Publié le lundi 17 mai 2010 à 11H42
L'Aixois Pim Ligthart mène le contre des « quatre » avec Antoine Gorichon dans sa roue et Maes (caché).
Un retournement de situation incroyable et imprévu profite au coureur d'Aubervilliers.
APRES le contre-la-montre par équipes d'hier matin, on ne voyait pas qui pouvait priver le Marseillais Navardauskas de la victoire finale. Avec 10 secondes d'avance sur l'Aixois Brenterch et 20 sur le duo d'Etupes Jeannin - Bouteille, il n'avait qu'à contrôler la course. Et plus que ces écarts, c'est l'impression de force laissée par les Marseillais qui impressionnait et ne laissait guère de doute sur la conclusion de ces « Boucles ».
Le seul doute qui subsistait est de savoir s'ils n'avaient pas laissé trop de forces dans l'exercice. Le début de l'étape en ligne apportait un démenti : les Marseillais étaient les patrons du peloton.
Jusqu'à une trentaine de kilomètres de l'arrivée ou Gorichon et Maes sortaient du peloton et creusaient l'écart. « On avait dit qu'on attaquerait chacun à notre tour, expliquait Antoine Gorichon à peine l'arrivée passée, en regardant le chrono avec une (très légère) angoisse, tout en essayant de ne pas perdre son piercing au nez ! On est une équipe de copains qui s'entend très bien, où on joue chacun notre tour. On n'y pensait pas mais on n'a pas arrêté d'attaquer. Benoit Drujon m'a bien aidé. Après, on avait dit qu'on verrait et que si on pouvait… On voulait voir comment Marseille allait prendre la course en main. Ils ont peut-être voulu la cadenasser trop tôt. »

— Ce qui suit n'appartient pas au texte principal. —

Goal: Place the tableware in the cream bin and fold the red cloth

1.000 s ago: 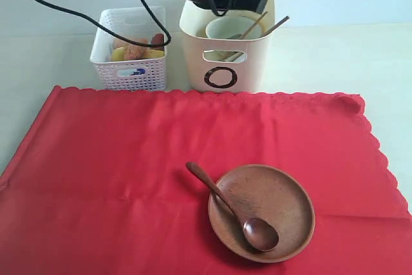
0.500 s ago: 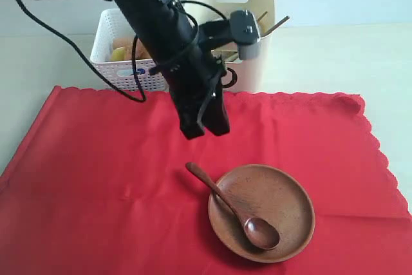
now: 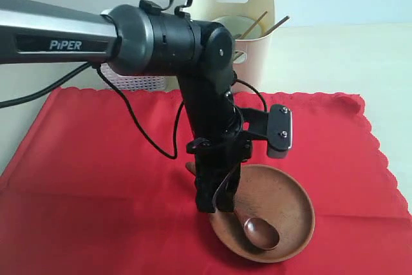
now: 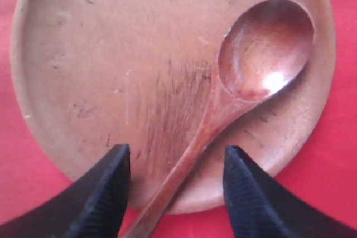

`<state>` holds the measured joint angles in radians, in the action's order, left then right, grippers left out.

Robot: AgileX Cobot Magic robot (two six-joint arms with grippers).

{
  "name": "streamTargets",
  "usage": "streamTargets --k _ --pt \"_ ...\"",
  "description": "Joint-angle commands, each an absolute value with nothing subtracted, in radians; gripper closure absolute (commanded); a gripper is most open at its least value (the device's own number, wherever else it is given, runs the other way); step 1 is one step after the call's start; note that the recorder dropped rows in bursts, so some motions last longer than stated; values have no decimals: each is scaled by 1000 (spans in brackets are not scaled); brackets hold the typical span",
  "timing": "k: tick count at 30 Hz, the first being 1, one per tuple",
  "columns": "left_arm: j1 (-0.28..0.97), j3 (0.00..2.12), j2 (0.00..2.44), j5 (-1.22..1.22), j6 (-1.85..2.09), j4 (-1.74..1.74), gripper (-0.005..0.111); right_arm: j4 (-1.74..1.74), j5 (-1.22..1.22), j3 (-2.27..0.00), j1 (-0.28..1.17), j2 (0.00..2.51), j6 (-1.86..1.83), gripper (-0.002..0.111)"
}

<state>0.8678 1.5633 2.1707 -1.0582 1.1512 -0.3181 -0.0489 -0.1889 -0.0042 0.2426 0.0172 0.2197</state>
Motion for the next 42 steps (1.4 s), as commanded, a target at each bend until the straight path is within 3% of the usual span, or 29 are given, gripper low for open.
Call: streamTargets --k 1,13,15,19,25,30,42 --pt "877 1561 2173 -1062 1148 -302 56 -51 -177 0 245 10 221 108" --pt "880 1561 2242 -1056 1151 -287 68 -51 -177 0 245 10 221 108" --pt "883 1561 2245 -1050 1149 -287 76 -51 -177 0 245 10 221 108" --pt "884 1561 2234 -1050 1145 -283 105 -51 -177 0 245 10 221 108" --pt "884 1582 2153 -1022 1108 -182 107 -51 -177 0 245 10 221 108" --pt "843 1647 2078 -822 923 -125 107 -51 -177 0 245 10 221 108" --pt "669 1701 2062 11 441 -129 107 -51 -177 0 245 10 221 108"
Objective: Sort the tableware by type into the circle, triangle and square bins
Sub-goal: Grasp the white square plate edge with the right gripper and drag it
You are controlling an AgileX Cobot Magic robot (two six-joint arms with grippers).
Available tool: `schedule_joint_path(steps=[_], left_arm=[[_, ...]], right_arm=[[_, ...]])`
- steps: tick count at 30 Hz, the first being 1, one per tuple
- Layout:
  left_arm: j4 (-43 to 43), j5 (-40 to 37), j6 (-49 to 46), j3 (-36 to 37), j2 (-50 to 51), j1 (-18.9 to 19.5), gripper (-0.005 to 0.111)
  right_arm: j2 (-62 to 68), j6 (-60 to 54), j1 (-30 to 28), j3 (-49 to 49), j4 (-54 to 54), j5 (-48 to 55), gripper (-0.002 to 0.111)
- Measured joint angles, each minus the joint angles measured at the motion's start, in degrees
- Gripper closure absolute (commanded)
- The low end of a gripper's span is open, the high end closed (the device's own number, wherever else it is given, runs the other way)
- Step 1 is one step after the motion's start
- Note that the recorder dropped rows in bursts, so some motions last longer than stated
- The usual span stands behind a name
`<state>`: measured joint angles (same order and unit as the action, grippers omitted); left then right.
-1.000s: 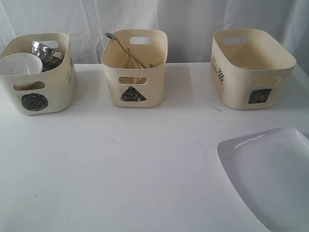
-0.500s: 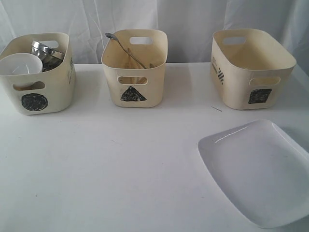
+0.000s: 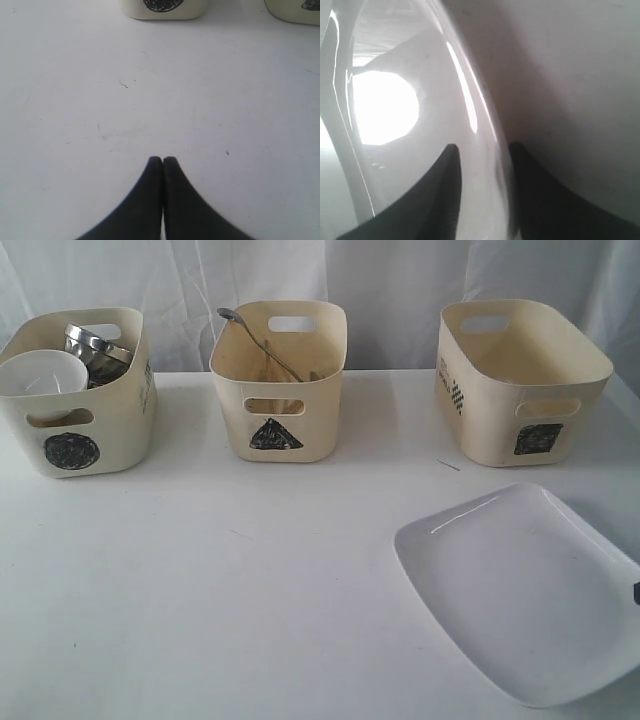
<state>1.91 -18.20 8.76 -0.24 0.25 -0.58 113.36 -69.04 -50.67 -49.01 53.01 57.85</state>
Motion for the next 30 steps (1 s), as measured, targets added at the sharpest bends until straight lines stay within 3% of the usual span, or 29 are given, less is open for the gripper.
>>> schedule_joint_path(steps=[6,15,30], left_arm=[[0.0,0.0,0.0,0.0,0.0,0.0,0.107],[0.0,0.0,0.0,0.0,0.0,0.0,0.107],[0.0,0.0,0.0,0.0,0.0,0.0,0.107]], right_arm=[[0.69,-0.23,0.0,0.0,0.5,-1.31,0.104],[1.27,-1.51,0.42,0.0,3.94,0.26,0.108],[1.65,-1.59,10.79,0.0,5.84,1.9,0.108]])
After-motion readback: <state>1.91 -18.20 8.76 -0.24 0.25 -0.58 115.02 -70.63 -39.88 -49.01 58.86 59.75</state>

Il poursuivait son explication quelques minutes plus tard, dans le car podium : « Dans le contre, on roulait fort avec Ligthart. J'ai commencé à y croire quand on a eu 1'30'' d'avance et j'ai tout donné. Sortir du peloton ou rejoindre la tête, c'était aussi dur l'un que l'autre car j'étais surveillé. Et je remercie Romain (Bacon), qui était dans l'échappée, qui me ramène devant. Restait à surveiller le Belge qui était à cinq secondes. »
Après, Antoine savourait son succès (comme celui de mardi dernier lors de la nocturne d'Aubervilliers) comme un cadeau d'anniversaire, lui qui a fêté ses 23 il y a une petite dizaine de jours. Avec d'autant plus de saveur qu'il s'est cassé la cheville droite à la réception d'un saut lors de la préparation physique et qu'il n'a repris la compétition qu'il y a un gros mois.